Dear reader,

In Singapore This Week, we start by critically examining two social media posts this past week. One is a video put out by our rising influencer of a president, Tharman Shanmugaratnam. How visible on social media should our president be? And which issues and personalities should he be publicly championing? His video annoyed some of his critics.

Yet even he was overshadowed by the Embassy of Israel’s highly troubling attempt at revisionist history. They seem to have enraged many, including a visibly fuming K Shanmugam, our home affairs and law minister. What are the bounds of free speech for foreign diplomats in Singapore? What action can or should we take?

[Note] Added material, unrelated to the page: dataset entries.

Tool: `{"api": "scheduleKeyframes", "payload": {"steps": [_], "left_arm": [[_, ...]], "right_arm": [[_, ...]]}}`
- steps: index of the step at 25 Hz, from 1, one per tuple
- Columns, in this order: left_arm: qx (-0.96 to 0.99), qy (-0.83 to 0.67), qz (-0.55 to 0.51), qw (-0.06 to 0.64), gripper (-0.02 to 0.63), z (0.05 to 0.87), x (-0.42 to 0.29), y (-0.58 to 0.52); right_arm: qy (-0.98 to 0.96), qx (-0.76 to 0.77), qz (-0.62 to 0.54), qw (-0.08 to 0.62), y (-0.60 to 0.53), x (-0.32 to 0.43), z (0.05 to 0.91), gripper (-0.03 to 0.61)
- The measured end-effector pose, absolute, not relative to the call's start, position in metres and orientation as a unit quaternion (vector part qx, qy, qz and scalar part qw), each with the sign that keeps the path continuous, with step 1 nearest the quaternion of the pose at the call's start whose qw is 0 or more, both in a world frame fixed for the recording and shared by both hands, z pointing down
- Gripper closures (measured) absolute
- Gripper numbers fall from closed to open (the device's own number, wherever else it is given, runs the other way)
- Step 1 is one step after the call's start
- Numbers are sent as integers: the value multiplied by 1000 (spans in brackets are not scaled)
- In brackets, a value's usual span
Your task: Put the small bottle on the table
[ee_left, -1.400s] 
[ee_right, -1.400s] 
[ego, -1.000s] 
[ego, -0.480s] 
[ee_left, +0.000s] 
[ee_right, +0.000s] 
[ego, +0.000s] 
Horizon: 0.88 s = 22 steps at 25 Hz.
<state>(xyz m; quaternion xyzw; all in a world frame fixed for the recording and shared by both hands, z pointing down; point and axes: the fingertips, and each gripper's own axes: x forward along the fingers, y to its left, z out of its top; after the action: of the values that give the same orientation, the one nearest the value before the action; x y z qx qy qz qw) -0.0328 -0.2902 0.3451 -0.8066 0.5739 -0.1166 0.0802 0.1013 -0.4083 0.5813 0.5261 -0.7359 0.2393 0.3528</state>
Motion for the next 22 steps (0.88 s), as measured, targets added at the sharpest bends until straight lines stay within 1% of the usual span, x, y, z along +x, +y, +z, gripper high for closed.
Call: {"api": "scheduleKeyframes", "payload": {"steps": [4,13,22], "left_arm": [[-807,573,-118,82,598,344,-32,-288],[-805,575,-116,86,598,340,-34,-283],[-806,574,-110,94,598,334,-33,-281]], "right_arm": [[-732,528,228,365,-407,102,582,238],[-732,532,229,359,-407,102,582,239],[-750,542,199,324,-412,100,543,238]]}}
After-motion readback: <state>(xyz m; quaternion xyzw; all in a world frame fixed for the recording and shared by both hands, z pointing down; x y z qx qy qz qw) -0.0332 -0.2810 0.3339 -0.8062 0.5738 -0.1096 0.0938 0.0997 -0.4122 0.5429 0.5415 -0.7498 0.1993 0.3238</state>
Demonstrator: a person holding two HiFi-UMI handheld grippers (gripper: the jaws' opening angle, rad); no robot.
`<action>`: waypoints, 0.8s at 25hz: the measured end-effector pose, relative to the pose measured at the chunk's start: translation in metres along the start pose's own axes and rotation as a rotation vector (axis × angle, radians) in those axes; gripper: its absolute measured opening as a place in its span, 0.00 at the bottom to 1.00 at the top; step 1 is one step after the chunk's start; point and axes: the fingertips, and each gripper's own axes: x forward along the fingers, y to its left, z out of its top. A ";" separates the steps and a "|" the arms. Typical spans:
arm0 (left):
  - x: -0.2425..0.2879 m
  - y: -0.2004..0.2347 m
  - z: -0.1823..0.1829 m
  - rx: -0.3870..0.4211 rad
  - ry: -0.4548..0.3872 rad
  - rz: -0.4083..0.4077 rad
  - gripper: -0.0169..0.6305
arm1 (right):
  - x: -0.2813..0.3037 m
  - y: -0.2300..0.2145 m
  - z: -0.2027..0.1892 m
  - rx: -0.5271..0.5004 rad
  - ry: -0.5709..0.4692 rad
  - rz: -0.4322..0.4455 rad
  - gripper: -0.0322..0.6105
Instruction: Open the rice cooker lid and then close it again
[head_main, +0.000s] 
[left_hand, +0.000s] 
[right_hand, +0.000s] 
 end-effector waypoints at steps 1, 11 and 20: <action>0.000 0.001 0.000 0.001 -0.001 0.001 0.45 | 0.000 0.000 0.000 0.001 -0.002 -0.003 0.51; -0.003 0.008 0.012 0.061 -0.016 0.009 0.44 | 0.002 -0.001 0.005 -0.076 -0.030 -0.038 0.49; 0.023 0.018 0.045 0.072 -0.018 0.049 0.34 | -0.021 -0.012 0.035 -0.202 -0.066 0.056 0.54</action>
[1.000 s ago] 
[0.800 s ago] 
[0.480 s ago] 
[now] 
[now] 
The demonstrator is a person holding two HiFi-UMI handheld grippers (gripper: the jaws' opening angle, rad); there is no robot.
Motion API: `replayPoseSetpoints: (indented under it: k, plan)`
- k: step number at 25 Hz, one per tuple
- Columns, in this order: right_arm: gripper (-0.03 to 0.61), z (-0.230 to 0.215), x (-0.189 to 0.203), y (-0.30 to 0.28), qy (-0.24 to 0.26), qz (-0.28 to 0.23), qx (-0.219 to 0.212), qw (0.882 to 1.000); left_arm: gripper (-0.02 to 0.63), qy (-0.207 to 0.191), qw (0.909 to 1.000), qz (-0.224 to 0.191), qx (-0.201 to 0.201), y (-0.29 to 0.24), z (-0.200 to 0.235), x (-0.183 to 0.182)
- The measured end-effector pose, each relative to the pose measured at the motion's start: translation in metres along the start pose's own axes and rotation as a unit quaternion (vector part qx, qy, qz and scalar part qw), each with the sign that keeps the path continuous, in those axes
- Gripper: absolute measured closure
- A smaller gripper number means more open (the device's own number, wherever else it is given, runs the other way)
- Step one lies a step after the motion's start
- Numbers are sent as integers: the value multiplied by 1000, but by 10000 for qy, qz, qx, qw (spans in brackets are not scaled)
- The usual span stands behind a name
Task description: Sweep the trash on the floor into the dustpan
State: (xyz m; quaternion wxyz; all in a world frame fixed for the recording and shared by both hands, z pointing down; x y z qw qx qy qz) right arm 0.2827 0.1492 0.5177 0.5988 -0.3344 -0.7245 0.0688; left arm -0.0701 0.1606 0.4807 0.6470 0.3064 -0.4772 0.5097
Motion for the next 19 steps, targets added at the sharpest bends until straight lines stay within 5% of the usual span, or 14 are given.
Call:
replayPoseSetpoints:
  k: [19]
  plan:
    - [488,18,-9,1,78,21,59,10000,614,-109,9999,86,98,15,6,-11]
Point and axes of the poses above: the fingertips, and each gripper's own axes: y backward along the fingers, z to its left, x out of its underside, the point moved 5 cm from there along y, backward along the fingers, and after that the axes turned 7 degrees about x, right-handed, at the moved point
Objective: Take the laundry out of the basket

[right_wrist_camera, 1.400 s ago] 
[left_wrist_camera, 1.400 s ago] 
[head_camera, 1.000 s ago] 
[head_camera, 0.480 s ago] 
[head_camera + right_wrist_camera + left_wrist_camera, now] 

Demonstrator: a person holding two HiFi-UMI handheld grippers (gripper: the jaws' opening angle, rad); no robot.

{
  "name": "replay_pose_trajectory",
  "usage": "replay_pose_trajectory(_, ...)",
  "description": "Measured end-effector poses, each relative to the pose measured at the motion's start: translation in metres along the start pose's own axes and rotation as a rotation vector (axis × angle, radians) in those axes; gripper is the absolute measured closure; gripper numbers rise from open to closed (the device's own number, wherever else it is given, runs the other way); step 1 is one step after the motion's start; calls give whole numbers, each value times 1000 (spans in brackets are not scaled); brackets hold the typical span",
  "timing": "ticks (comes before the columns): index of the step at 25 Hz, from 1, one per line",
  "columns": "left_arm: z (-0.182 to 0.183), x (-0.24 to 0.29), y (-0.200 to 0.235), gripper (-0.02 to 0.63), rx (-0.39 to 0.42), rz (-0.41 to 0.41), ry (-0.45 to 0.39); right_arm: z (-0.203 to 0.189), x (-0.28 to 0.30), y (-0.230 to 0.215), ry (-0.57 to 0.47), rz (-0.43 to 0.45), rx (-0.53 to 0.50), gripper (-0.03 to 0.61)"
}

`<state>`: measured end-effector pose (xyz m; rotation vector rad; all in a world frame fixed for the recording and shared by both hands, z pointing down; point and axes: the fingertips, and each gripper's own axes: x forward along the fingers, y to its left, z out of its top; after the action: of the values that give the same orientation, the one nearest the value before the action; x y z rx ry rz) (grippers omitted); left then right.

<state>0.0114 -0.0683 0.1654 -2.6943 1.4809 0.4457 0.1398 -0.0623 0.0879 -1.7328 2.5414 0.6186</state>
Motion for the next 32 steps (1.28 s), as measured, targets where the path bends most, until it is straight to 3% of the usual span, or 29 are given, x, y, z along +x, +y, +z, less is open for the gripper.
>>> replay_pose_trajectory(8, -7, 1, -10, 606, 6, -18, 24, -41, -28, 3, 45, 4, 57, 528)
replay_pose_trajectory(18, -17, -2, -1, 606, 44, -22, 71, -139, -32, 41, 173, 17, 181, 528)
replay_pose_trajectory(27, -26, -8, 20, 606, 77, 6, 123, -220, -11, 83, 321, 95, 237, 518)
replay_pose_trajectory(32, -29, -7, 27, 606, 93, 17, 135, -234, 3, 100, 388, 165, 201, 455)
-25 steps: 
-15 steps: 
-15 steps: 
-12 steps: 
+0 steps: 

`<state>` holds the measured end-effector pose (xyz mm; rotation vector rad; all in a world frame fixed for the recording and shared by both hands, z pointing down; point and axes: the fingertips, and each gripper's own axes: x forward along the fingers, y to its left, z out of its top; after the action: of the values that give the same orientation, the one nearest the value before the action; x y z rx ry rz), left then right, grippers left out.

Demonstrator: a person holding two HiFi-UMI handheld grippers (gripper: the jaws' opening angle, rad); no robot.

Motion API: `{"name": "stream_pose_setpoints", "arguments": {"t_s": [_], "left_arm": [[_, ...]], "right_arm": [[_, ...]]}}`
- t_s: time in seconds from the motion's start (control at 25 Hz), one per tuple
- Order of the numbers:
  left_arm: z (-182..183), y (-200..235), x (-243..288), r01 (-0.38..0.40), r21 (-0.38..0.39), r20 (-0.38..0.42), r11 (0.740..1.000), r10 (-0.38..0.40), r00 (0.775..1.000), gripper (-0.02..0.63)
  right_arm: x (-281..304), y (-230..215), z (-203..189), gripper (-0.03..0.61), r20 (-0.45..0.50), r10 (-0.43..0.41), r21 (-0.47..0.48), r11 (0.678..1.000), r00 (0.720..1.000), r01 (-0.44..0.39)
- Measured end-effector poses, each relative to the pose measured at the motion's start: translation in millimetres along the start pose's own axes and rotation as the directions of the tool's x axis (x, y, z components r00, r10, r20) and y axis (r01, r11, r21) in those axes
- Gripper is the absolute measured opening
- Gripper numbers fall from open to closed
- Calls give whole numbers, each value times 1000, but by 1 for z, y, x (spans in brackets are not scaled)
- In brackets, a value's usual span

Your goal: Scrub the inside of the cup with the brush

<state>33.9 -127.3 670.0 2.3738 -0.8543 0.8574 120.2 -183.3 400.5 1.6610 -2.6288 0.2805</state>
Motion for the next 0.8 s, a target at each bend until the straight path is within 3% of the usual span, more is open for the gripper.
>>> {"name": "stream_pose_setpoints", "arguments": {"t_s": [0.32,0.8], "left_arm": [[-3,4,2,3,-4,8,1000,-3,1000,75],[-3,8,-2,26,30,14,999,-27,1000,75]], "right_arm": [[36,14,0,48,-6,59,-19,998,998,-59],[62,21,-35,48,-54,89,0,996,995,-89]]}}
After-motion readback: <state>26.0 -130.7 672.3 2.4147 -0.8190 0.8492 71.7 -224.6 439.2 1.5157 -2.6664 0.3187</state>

Read Singapore This Week for more. Elsewhere in the issue, we discuss how foreign domestic workers are (worryingly) turning to gold to help with their financial precarity, Singapore again being named the happiest place in Asia, poets gathering for another round of SingPoWriMo, the bike-sharing market shrinking, and much more.

Jom’s essay of the week, I object: mental illness is not a crime, is an urgent piece that I hope you read before next week’s parliamentary session. It’s about proposed amendments to laws that will give the police greater powers to arrest those who are “mentally disordered”. 

“These amendments are well-meaning,” writes Chan Li Shan, mental health researcher and advocate. “But there’s a risk that these amendments might be counter-productive to society if, for instance, excessive force during apprehension worsens the trauma of the person concerned, or the apparent criminalisation of those with mental health issues exacerbates social stigma.”

We’ve all known Li Shan, an accomplished writer, for a while, and are thrilled to see her first piece for Jom. I like how she experiments with form for her commentary, using “I object” as a repetitive device “for a certain legalistic flavour”, as she had suggested. It’s in keeping with her narrative experimentation in Searching for Lee Wen: A Life in 135 Parts, her book on the famous Singaporean artist and Cultural Medallion winner, where she plays with chronology and source material.

We’re also grateful that Li Shan has written openly about her one specific mental health episode, which included a brush with the cops here. It’s not something she’s often spoken about, and we’re humbled by her vulnerability here at Jom. “Acts” and “amendments” and “powers” can often seem like cold words with ill-defined meaning and impacts—without the humanising touch of a lived experience, which Li Shan has offered us.

These amendments are about to be codified and legitimised in Parliament next week, and I’ve heard on the grapevine that many parliamentarians are getting ready to speak up, a rarity for an initiative from the fearsome Shanmugam.

Read Li Shan’s essay now to find out what the fuss is about.

Jom baca,
Sudhir Vadaketh
Editor-in-chief, Jom

p.s. Yes, we’ve published our weekly a day early because of tomorrow’s public holiday. Enjoy the long weekend!